Il Dott. Antonino De Marco, Sovrintendente dei Beni Culturali di Ragusa, ha tenuto un discorso che ha toccato il suo profondo legame con il territorio, il suo approccio pragmatico e la complessa questione del futuro della Fornace Penna. Orazio lo ha introdotto come un “amico” e un uomo di “passione”.

Un legame personale e professionale con il territorio
De Marco ha spiegato che il suo amore per la provincia di Ragusa non è superficiale. Arrivato nel 1998, ha subito intuito che questo era il posto ideale per crescere i suoi figli, convincendo la moglie a trasferirsi da Agrigento.

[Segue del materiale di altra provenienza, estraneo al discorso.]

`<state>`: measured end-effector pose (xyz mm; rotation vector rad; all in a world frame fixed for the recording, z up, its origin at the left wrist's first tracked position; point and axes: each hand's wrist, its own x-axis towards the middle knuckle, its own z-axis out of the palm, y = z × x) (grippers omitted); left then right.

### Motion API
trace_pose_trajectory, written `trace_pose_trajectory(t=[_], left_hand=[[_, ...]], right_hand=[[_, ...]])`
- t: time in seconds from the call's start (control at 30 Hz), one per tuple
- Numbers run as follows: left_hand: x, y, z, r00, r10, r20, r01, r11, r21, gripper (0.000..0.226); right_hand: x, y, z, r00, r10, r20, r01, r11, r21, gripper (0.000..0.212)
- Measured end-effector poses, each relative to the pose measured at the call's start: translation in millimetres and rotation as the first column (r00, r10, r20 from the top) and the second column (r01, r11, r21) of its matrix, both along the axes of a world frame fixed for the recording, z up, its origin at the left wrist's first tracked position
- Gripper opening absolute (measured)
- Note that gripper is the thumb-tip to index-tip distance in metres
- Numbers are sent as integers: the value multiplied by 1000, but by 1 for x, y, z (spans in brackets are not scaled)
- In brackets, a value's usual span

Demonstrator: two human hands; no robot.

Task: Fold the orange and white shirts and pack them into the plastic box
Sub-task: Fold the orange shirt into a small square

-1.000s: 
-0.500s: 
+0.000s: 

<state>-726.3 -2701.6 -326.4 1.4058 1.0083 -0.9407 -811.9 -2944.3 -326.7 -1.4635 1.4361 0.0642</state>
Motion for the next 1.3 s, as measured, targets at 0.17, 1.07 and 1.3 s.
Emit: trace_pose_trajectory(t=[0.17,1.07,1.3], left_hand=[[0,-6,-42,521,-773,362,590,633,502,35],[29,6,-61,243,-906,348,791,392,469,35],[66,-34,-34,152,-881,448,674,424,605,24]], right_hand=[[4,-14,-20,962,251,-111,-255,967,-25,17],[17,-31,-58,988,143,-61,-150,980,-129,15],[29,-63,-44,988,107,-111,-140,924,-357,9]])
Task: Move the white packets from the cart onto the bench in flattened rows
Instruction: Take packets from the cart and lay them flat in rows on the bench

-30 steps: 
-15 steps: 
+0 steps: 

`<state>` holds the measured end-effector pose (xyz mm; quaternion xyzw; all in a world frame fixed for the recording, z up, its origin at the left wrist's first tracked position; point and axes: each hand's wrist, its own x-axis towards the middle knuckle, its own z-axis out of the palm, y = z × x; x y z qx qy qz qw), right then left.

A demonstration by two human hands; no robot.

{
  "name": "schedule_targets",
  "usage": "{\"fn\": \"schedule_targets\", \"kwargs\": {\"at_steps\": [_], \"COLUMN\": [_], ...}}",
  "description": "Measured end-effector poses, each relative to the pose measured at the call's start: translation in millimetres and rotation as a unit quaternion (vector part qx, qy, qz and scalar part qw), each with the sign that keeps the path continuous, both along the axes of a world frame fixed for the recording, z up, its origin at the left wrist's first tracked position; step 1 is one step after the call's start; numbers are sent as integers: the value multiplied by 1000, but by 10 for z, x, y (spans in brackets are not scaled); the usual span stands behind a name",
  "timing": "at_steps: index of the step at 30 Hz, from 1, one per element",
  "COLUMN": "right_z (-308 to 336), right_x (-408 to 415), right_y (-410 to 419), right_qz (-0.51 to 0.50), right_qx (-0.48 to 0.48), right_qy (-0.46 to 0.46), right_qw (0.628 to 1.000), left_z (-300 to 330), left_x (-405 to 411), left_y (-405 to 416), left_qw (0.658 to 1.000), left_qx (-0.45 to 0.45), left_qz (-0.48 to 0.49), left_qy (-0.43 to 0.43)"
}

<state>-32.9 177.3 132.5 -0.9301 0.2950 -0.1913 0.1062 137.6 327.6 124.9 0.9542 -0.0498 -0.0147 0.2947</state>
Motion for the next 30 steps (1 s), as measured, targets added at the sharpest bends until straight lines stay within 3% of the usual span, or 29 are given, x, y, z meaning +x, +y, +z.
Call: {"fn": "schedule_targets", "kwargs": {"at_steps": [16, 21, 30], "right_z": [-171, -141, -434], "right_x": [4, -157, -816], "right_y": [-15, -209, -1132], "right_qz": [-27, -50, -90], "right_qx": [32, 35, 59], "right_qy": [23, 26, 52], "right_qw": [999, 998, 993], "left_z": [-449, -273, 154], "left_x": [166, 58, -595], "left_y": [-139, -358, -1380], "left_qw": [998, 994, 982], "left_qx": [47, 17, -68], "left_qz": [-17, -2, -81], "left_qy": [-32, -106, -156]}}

A testimonianza del forte attaccamento, ha raccontato come la sua famiglia si riunisse ogni estate a San Pieri per trascorrere del tempo insieme. A livello professionale, ha sempre cercato di valorizzare la provincia, promuovendo circa trent’anni fa l’elioterapia, una forma di cura basata sull’uso dei boschi e del sole. Ha inoltre sottolineato il suo desiderio di rendere la Sovrintendenza un luogo accogliente per tutti i cittadini.
La Fornace Penna: un percorso ad ostacoli
Il punto focale del suo intervento è stato il futuro della Fornace Penna. De Marco ha descritto le immense difficoltà incontrate nel tentativo di recuperare il sito. La struttura era stata considerata un “non luogo” per decenni e la sua gestione è stata complicata dalla presenza di circa 26 proprietari privati sparsi in Italia e in Europa. L’iter burocratico per l’espropriazione è stato “faticosissimo” e ha portato all’acquisizione del bene da parte della pubblica amministrazione.
Superato l’ostacolo della proprietà, ne è sorto un altro: la mancanza di fondi. Grazie ai suoi contatti, De Marco è riuscito a ottenere circa 500.000 euro per un intervento di somma urgenza. Ha ringraziato le istituzioni locali per la collaborazione, che ha portato alla messa in sicurezza del Forno Hoffman, che lui definisce “la grande bellezza di questo monumento”, e alla stabilizzazione del 50% della ciminiera. De Marco ha espresso fiducia nel fatto che altri finanziamenti verranno reperiti per completare l’opera.
La Fornace Penna: un progetto per il futuro
De Marco ha enfatizzato che il recupero di un bene storico non serve a nulla se non c’è un amore e un coinvolgimento da parte della comunità. Ha citato l’esempio di Costa di Carro, passato da luogo di degrado a sito apprezzato, per dimostrare che un luogo vive solo quando “tutti ne diventiamo proprietari, ma non nel senso del possesso, nel senso del servizio”.
Riguardo al futuro della Fornace Penna, ha dichiarato che servono “decine di milioni di euro” per la sua piena riqualificazione e che è fondamentale stabilire il tipo di utilizzo. Ha suggerito diverse possibilità, da un centro di ricerca a un ospedale per cetacei, purché il progetto sia frutto di un confronto serio e condiviso, senza interessi di parte. Ha messo in guardia da un turismo di massa che sta danneggiando l’economia locale e ha invitato a puntare su un “turismo qualificato”. Ha infine espresso la sua preoccupazione per la perdita dell’identità architettonica e paesaggistica della provincia, a favore di una “americanizzazione” che fa dimenticare le radici del territorio.